What this task involves:
Your answer must be the exact lines below, starting with the line with "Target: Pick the" and going on through the line with "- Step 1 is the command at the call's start", both included, with no pictures.

Raw data:
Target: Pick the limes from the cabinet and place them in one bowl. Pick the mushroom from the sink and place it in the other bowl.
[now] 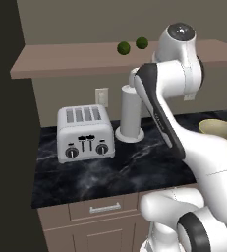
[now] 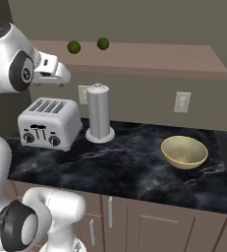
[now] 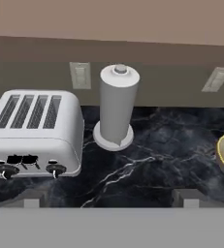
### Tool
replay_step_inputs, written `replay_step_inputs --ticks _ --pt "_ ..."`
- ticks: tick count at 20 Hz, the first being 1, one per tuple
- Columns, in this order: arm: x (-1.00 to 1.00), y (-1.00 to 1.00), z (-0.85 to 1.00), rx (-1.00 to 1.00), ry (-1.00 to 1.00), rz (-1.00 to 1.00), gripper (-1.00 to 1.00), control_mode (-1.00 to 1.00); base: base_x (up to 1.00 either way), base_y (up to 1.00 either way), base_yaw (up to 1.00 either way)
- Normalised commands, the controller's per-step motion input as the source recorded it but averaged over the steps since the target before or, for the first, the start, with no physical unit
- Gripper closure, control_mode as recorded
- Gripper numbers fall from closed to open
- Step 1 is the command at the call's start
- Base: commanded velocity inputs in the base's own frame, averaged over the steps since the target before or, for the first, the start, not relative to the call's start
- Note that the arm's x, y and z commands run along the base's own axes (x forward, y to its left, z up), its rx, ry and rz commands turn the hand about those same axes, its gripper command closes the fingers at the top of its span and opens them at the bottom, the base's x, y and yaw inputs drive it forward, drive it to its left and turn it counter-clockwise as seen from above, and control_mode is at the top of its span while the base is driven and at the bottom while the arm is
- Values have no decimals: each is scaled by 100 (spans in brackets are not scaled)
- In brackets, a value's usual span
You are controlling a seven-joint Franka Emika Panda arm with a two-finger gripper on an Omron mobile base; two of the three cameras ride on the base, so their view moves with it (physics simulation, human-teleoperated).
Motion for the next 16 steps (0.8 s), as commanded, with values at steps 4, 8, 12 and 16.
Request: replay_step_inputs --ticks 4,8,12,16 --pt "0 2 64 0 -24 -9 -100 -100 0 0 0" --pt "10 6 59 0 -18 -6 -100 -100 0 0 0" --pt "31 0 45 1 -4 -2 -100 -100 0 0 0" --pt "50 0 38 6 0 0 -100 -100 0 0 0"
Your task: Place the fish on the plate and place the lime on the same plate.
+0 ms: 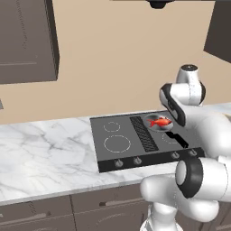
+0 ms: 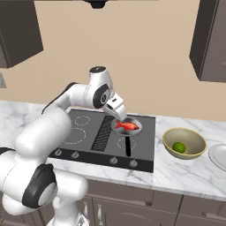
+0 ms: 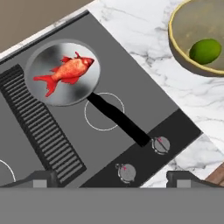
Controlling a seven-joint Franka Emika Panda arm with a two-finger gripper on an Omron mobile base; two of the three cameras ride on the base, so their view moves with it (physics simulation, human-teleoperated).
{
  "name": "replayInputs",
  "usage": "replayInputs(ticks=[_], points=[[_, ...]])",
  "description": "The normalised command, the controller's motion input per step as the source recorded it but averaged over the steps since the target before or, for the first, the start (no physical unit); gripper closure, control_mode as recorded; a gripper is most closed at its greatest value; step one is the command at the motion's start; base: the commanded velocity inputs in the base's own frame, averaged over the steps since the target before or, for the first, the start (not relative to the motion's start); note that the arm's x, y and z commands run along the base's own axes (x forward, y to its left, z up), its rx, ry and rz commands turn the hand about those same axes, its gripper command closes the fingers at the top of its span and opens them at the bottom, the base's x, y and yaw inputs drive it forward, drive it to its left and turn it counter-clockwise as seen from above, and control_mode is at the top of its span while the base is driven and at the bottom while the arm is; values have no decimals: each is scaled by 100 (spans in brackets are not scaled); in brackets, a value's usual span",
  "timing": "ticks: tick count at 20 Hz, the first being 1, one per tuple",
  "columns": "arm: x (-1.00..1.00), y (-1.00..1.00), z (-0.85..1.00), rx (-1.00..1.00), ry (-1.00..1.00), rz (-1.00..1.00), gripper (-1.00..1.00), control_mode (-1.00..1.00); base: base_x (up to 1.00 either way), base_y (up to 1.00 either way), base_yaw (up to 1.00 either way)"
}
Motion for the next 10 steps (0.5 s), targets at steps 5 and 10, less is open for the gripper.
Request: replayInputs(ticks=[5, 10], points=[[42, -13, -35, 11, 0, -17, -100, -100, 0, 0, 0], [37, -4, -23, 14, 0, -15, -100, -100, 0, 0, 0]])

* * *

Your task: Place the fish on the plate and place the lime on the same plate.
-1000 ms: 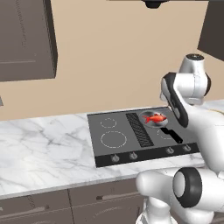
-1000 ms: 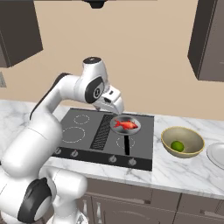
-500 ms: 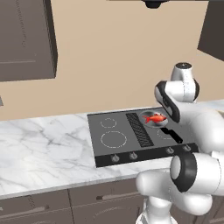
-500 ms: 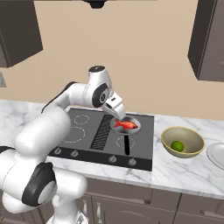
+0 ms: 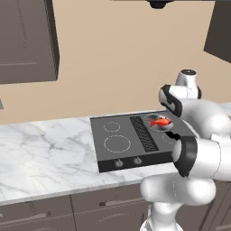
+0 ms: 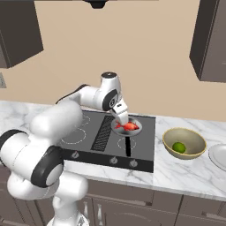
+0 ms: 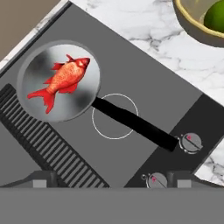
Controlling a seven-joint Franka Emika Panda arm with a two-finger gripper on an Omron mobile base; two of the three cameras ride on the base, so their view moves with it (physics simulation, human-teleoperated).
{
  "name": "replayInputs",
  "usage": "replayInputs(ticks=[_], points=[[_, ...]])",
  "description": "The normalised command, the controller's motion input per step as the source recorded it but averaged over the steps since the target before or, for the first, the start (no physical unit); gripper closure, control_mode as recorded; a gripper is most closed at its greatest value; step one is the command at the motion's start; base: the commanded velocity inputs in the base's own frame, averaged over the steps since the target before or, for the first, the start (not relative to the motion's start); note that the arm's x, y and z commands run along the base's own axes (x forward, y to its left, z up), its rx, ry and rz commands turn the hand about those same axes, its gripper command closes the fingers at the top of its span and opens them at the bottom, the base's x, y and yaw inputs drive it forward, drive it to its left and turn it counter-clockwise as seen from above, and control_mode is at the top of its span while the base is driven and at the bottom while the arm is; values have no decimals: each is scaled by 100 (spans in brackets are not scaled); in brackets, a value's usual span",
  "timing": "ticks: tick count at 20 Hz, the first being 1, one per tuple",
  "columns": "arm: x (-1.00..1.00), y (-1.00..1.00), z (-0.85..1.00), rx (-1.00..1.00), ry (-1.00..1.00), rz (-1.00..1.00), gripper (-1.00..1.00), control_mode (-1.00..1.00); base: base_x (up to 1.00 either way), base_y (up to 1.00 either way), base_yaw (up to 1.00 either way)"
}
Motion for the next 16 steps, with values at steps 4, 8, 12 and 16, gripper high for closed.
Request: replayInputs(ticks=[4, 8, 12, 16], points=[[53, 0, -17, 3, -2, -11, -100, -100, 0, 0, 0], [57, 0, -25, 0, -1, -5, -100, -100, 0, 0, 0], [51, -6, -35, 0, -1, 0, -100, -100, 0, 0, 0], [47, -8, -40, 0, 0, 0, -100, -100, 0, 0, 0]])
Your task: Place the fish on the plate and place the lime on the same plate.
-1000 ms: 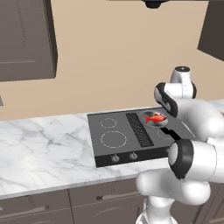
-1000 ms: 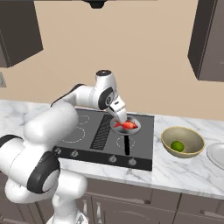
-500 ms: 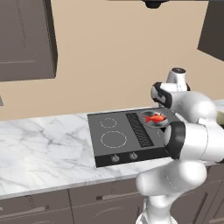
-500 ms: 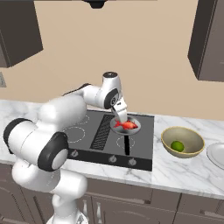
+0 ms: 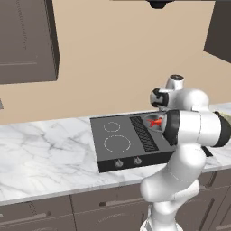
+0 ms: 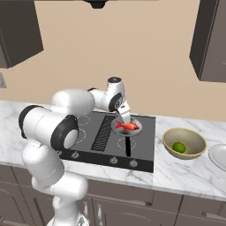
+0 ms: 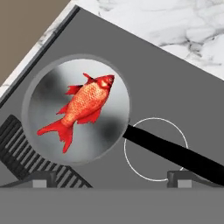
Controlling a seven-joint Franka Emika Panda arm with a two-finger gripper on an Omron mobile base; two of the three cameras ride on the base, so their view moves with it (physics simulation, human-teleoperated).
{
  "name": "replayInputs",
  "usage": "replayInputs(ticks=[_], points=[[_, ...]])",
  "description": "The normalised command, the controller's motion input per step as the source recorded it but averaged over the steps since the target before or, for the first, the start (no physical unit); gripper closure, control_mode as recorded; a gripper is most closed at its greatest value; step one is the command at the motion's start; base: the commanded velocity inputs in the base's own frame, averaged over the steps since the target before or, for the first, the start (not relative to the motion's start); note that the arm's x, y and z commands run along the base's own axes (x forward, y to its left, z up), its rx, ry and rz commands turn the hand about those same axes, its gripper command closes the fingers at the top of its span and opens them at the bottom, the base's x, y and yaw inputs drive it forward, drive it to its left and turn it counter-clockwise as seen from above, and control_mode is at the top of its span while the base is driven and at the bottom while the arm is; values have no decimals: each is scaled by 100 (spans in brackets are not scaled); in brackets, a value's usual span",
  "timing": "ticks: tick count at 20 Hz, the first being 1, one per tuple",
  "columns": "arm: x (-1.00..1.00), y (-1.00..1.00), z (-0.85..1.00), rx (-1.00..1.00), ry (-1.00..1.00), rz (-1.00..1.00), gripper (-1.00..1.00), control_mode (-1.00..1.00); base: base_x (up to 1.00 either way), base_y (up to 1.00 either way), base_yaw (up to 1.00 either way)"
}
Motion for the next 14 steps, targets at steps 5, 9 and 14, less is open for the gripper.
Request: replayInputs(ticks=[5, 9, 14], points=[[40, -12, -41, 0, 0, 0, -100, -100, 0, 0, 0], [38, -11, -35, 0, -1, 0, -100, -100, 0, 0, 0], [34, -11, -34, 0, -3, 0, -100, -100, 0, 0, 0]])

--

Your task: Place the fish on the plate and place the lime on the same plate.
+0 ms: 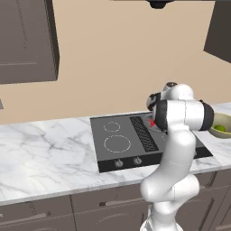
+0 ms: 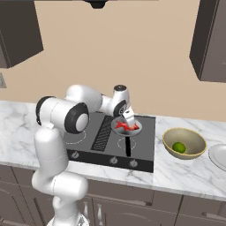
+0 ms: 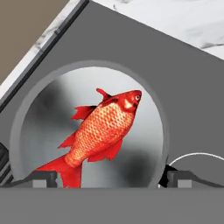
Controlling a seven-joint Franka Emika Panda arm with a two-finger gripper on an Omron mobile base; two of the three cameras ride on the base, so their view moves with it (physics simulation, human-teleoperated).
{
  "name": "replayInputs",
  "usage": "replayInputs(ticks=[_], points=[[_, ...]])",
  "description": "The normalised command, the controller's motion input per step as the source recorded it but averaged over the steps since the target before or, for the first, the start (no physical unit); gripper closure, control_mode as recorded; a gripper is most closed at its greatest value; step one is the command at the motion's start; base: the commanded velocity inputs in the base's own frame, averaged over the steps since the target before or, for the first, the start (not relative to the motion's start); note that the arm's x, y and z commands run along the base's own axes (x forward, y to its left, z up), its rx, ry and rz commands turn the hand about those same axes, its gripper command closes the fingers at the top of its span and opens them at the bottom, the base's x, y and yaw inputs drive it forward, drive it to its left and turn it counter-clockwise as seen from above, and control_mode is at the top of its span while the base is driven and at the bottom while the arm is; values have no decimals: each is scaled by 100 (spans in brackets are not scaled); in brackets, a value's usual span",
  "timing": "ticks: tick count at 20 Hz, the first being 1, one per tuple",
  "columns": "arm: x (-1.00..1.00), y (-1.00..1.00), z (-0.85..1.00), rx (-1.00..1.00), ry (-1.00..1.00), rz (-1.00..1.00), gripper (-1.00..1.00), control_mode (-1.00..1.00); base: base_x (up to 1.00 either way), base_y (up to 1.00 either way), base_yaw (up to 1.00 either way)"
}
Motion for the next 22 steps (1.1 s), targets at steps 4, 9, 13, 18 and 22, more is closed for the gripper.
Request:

The completed task:
Target: Pick the limes from the cabinet and place them in one bowl. Pick the mushroom from the sink and place it in the other bowl.
[now] 
[now] 
[now] 
### Tool
replay_step_inputs, written `replay_step_inputs --ticks _ --pt "_ ..."`
- ticks: tick count at 20 Hz, the first being 1, one per tuple
- Columns, in this order: arm: x (-1.00 to 1.00), y (-1.00 to 1.00), z (-0.85 to 1.00), rx (-1.00 to 1.00), ry (-1.00 to 1.00), rz (-1.00 to 1.00), gripper (-1.00 to 1.00), control_mode (-1.00 to 1.00); base: base_x (up to 1.00 either way), base_y (up to 1.00 either way), base_yaw (up to 1.00 either way)
- Normalised commands, the controller's per-step motion input as the source recorded it but averaged over the steps since the target before or, for the first, the start, with no physical unit
- Gripper closure, control_mode as recorded
- Gripper numbers fall from closed to open
- Step 1 is the command at the call's start

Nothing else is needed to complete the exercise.